I have not personally suffered from any of the bullying or harassment that the women in the documentary have faced for not conforming to strict butch-femme rules, but I am familiar with personally struggling with how I present as a bi woman. Although I lean more towards “femme”, I at times worry that I am not “femme” enough in how I present or perform because of my lack of make-up or because of who I am attracted to. I remember how years ago, when I first began to realize I was bi, a former crush had told me that she couldn’t imagine dating someone who was “more butch than her." Not aware of how I presented to her, learning her preference left me obsessing with how I presented to her. Because I have internalized a lot of the mainstream messages that have been given about how to perform bisexuality or lesbianism, coupled with my very limited dating experience, I’ve at times felt deeply insecure by this binary, believing that unless I am seen as more “butch” or “femme” to the object of my affection, that I wouldn’t ever be able to find myself in a relationship.

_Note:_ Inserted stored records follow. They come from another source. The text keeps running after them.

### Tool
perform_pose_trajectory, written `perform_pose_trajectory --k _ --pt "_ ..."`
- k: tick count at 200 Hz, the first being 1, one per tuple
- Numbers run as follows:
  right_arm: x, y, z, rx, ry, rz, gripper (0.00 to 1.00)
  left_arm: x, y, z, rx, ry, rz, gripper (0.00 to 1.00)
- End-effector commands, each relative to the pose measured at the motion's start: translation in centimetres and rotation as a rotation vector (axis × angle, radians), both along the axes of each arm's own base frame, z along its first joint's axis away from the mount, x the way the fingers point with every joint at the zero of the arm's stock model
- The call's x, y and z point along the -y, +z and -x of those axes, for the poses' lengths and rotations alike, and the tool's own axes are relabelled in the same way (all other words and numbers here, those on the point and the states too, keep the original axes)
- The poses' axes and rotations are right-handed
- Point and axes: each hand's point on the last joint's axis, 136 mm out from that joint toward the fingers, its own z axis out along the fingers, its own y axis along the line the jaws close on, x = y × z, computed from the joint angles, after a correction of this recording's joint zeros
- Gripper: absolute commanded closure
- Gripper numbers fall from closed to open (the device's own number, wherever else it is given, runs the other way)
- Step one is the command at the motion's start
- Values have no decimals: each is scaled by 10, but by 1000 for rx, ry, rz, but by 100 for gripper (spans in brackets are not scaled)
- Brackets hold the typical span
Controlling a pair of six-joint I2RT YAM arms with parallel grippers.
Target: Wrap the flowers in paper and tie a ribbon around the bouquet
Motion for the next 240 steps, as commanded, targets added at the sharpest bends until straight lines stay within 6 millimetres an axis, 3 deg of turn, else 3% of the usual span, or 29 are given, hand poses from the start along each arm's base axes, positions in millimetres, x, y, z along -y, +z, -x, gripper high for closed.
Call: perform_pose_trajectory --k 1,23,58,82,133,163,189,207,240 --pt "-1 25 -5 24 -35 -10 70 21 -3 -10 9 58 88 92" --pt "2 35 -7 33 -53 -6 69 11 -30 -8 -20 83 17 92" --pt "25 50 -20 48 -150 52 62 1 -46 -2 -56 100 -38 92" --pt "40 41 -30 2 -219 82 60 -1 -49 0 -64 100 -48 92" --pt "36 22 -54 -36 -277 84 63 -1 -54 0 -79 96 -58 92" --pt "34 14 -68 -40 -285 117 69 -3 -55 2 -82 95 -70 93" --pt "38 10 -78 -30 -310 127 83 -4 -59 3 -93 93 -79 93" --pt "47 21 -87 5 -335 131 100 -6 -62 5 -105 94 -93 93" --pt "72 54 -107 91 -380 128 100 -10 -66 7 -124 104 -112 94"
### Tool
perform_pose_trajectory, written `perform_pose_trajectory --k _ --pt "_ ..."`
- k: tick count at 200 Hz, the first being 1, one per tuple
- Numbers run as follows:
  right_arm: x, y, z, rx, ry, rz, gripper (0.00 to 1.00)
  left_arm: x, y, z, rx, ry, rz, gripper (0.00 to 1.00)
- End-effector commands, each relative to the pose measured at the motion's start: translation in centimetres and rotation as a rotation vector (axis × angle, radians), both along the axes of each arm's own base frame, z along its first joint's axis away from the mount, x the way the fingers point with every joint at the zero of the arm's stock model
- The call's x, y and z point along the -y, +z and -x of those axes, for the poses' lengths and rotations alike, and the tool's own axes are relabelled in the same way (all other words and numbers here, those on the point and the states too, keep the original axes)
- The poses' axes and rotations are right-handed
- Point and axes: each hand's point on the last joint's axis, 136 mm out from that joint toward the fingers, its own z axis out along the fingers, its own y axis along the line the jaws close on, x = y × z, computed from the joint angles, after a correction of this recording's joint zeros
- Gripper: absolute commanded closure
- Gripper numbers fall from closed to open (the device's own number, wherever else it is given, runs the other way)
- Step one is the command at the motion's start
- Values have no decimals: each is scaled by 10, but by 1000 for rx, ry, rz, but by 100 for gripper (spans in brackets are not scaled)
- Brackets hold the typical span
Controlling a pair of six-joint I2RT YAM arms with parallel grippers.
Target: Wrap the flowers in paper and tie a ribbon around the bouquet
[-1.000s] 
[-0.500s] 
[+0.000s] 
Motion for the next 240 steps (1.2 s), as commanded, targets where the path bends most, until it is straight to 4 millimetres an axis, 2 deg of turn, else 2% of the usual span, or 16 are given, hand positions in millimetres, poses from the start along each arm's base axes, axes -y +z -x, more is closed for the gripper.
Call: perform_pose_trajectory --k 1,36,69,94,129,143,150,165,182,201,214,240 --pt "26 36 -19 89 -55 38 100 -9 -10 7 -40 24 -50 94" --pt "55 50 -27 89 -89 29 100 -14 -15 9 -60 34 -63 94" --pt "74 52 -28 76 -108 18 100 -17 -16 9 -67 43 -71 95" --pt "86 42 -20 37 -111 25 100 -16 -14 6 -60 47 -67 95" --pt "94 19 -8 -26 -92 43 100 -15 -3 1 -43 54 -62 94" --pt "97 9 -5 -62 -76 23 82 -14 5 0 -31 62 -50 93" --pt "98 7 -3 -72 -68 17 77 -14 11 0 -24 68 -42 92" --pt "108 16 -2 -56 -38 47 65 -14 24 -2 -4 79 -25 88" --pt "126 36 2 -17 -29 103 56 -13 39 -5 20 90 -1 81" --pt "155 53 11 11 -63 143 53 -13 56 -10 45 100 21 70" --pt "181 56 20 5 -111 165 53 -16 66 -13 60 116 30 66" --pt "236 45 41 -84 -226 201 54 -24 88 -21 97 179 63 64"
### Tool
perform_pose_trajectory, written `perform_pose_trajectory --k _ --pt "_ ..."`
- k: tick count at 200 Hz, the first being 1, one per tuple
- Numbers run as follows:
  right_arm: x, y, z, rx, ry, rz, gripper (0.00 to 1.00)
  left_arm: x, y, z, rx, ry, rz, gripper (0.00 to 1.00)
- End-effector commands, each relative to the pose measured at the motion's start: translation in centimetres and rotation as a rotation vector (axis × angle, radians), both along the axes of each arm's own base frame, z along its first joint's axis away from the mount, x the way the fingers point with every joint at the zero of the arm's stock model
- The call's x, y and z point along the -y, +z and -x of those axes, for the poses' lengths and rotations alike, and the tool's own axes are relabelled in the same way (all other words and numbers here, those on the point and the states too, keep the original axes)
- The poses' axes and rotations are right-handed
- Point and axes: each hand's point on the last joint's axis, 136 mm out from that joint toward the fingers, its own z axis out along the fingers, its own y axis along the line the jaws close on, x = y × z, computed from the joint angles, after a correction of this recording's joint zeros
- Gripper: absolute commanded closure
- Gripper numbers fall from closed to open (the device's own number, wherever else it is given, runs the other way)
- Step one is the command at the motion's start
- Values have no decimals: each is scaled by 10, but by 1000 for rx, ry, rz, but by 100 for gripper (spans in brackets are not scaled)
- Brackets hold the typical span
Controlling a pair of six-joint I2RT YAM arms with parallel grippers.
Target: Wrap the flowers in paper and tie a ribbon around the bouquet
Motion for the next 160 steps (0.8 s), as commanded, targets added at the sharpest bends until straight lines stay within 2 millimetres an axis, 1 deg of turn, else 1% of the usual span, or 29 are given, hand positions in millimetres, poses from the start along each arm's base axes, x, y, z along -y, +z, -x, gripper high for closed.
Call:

However, I’ve learned more recently than I would like to admit that no one can define how I present myself but me and that conforming to expectations about how I should present has done more in creating insecurity for me than relieving it. So seeing resistance to stereotypes about how to be a queer woman gives me hope and helps me to feel seen. What I love about Janelle Monáe is that she has always done this, switching from bow ties and dresses between music videos, loving men and women, and even juxtaposing femininity and masculinity both within the same visuals. Monáe always keeps me guessing, refusing to be in a box. I wouldn’t want her any other way, so why would I want me any other way?
From the flirtatious dance scenes to the sweet, feminine holds on the beach, watching Jane and Mary’s romance unfold in Dirty Computer's emotion picture feels like a gift to me. The unapologetically black and queer film inspires me to continue to be fearless in stepping outside the boxes that society and even LGBTQ culture creates for queer black women, and to continue exploring and embracing who I am.